As we were talking, we learned that their main source of income was selling their ancestral crafts on the streets of Lima. Their designs were passed on from generation to generation with each person having their own unique designs within the general style.
Even though they have moved to Lima, they have retained their native language, the Shipibo, and they have kept practicing their own herbal medicine on minor illnesses. A big reason why they moved to Lima is that there are no universities in the Amazon; they are restricted to primary and secondary school.
Most of their crafts were fabrics with intricate, maze-like designs stitched on. Other times the tapestries had paintings on them that depicted the daily life in their culture like carrying water back to the village or smoking San Pedro cactus to see across space and time.
Sister Martha Ann bought a cloth with intricate designs that seemed to not mean much. But after talking to the woman that made the cloth, it depicted a birds eye view of a village (in the circle) surrounded by walkways, rivers, and forests (outside of the circle).
[According to the Shamanic Education Project The Shipibo people “are a shamanically based people, deeply influenced by the power of the plants, animals and natural elements. A unique aspect of the Shipibo culture is their woven song tradition. The Shipibo record their icaros or healing songs in elaborate geometrical designs that function like a musical score and correlate and interact with the natural world. They see the patterns in the natural world and are able to reproduce them for protection, healing, abundance, harmony and a variety of other purposes.”]
After buying some of their beautiful fabrics, beads, and crafts, Sr. Katty led us praying together and took group pictures. We left the Shipibo people amicably, but there were still mysteries in how they lived.
Contributed by Paul B. Chaiken
Women’s Global Connection with the assistance of Sister Katty is learning more of the 250 Shipibo families who are seeking education for their children in Lima, yet they want to preserve their language and culture. Perhaps we can form a partnership with them.
Protecting the Amazon region and respecting the people of the Amazon is important. The rain forest is the “lungs” of our planet. It holds thousands of species. Sister Katty is active in religious organizations trying to protect the Amazon. Powerful corporations have been taking advantage of the native peoples of the Amazon. With global climate change the Shipibo people along the Ucayali River have experienced floods and droughts. Also there has been deforestation.

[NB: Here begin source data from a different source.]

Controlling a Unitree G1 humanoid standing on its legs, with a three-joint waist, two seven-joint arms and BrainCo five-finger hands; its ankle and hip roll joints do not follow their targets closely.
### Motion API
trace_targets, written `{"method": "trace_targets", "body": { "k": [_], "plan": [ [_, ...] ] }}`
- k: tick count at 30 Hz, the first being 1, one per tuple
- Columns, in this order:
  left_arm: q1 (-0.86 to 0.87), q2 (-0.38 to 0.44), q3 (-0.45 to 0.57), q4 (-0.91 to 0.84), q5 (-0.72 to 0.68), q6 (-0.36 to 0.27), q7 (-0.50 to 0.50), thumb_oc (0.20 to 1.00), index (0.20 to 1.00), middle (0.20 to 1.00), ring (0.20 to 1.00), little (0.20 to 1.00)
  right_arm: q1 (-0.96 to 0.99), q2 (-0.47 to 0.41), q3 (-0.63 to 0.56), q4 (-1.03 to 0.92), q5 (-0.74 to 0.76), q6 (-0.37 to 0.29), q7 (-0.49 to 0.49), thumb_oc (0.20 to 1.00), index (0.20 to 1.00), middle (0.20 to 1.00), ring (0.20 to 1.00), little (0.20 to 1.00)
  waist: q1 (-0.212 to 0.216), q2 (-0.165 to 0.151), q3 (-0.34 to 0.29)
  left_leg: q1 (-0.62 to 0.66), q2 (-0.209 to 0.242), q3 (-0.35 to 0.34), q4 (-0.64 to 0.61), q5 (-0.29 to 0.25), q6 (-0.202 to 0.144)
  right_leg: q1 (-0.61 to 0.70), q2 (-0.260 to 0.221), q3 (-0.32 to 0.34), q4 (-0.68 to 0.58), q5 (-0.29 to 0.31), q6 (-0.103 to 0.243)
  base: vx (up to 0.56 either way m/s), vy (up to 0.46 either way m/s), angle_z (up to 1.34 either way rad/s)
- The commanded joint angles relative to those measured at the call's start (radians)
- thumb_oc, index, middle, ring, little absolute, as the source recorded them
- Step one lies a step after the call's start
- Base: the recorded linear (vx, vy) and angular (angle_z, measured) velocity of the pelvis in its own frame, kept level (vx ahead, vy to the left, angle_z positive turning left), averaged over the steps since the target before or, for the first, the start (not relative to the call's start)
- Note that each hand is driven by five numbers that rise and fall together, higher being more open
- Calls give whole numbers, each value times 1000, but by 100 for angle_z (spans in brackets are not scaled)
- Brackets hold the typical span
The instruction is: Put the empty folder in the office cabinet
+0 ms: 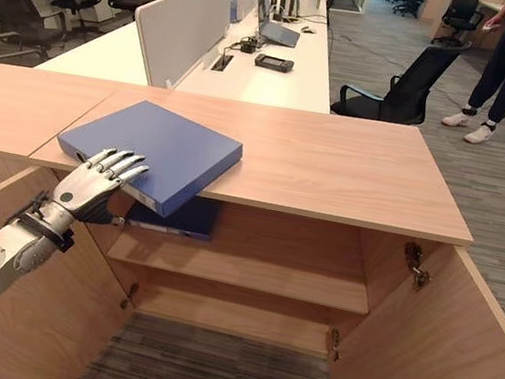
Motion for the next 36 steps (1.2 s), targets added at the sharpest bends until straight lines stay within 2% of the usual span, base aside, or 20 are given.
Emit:
{"method": "trace_targets", "body": {
  "k": [1,9,36],
  "plan": [
    [-153,45,-1,25,12,16,36,1000,1000,1000,1000,1000,-74,-18,-24,32,55,-15,-8,1000,1000,1000,1000,1000,-25,-11,38,-14,-9,31,13,-28,-14,110,-31,15,14,-168,87,0,0,0],
    [-168,31,-25,53,7,20,22,1000,1000,1000,1000,1000,-76,-18,-42,39,74,-12,-12,1000,1000,1000,1000,1000,-32,-6,39,-10,-9,37,13,-29,-14,109,-27,21,17,-170,87,1,0,0],
    [-192,25,-2,19,-16,25,29,1000,1000,1000,1000,1000,-74,-18,-49,64,64,4,-13,1000,1000,1000,1000,1000,-34,-7,37,-16,-7,44,13,-24,-14,107,-29,21,17,-171,87,0,0,0]
  ]
}}
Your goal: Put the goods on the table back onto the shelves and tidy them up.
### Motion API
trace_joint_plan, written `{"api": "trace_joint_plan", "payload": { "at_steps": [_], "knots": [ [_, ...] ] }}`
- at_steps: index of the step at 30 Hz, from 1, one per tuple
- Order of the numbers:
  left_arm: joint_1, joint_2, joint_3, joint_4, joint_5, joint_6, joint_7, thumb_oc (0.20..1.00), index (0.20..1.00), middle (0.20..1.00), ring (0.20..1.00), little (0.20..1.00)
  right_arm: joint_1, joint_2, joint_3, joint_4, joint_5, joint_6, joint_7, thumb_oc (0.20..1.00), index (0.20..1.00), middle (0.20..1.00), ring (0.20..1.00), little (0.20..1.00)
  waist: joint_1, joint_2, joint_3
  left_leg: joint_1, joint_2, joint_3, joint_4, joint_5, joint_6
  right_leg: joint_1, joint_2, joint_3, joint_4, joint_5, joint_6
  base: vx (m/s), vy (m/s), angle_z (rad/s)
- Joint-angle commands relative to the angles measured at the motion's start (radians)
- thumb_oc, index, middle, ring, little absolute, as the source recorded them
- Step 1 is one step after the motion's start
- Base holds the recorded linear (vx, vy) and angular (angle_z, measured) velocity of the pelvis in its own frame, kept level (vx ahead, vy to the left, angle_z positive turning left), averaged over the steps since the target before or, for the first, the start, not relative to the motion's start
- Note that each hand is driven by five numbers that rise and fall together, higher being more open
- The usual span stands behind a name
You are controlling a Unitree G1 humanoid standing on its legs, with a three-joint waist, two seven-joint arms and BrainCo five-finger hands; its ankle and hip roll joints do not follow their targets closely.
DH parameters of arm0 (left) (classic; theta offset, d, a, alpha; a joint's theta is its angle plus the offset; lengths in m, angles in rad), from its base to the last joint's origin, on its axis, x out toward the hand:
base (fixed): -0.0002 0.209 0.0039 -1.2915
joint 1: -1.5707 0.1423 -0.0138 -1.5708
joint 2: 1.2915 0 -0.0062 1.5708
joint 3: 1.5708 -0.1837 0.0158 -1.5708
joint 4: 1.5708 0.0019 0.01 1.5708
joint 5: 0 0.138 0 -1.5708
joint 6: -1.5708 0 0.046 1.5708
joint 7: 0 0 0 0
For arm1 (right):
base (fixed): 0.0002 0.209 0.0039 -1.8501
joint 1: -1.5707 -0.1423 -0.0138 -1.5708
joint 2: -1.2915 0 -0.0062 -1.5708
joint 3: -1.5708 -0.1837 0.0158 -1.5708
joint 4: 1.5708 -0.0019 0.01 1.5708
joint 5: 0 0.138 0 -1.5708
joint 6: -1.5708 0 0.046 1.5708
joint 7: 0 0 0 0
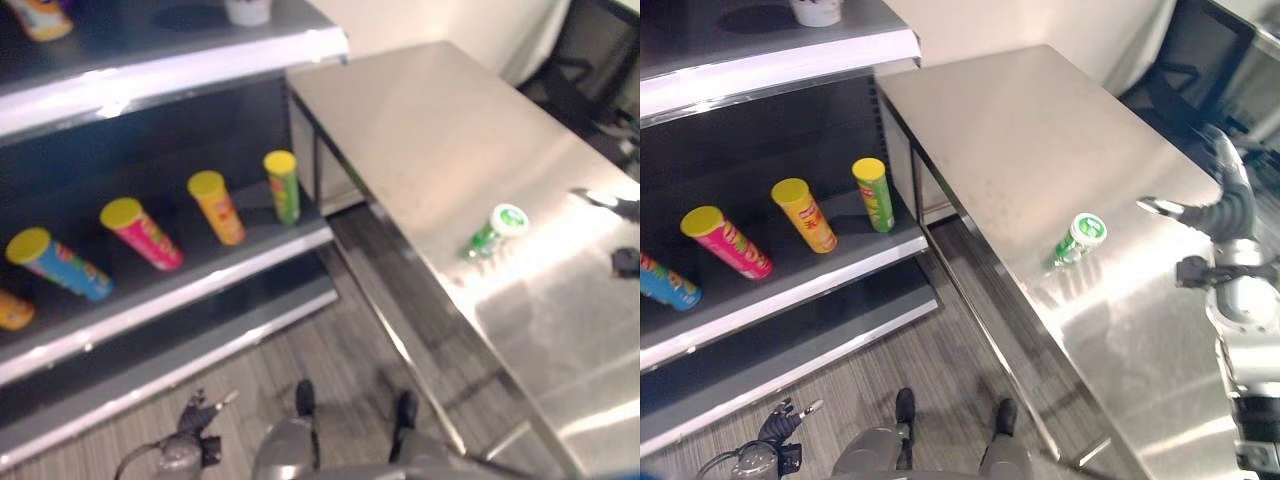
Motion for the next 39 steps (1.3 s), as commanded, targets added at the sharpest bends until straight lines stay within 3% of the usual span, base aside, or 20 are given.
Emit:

“Indigenous peoples and individuals are free and equal to all other peoples and individuals and have the right to be free from any kind of discrimination, in the exercise of their rights, in particular that based on their indigenous origin or identity.” UN Declaration on the Rights of Indigenous Peoples, Article 2
Shipibo women are probably best known for their pottery decorated with maze like patterns. Some of these are in the Smithsonian collections.
One of our travelers, Evelyn Garcia, happily displays a blouse she got from them.
Another of the travelers, Meghan Mueller, enjoyed her Shipibo dress on her first day in Cuzco.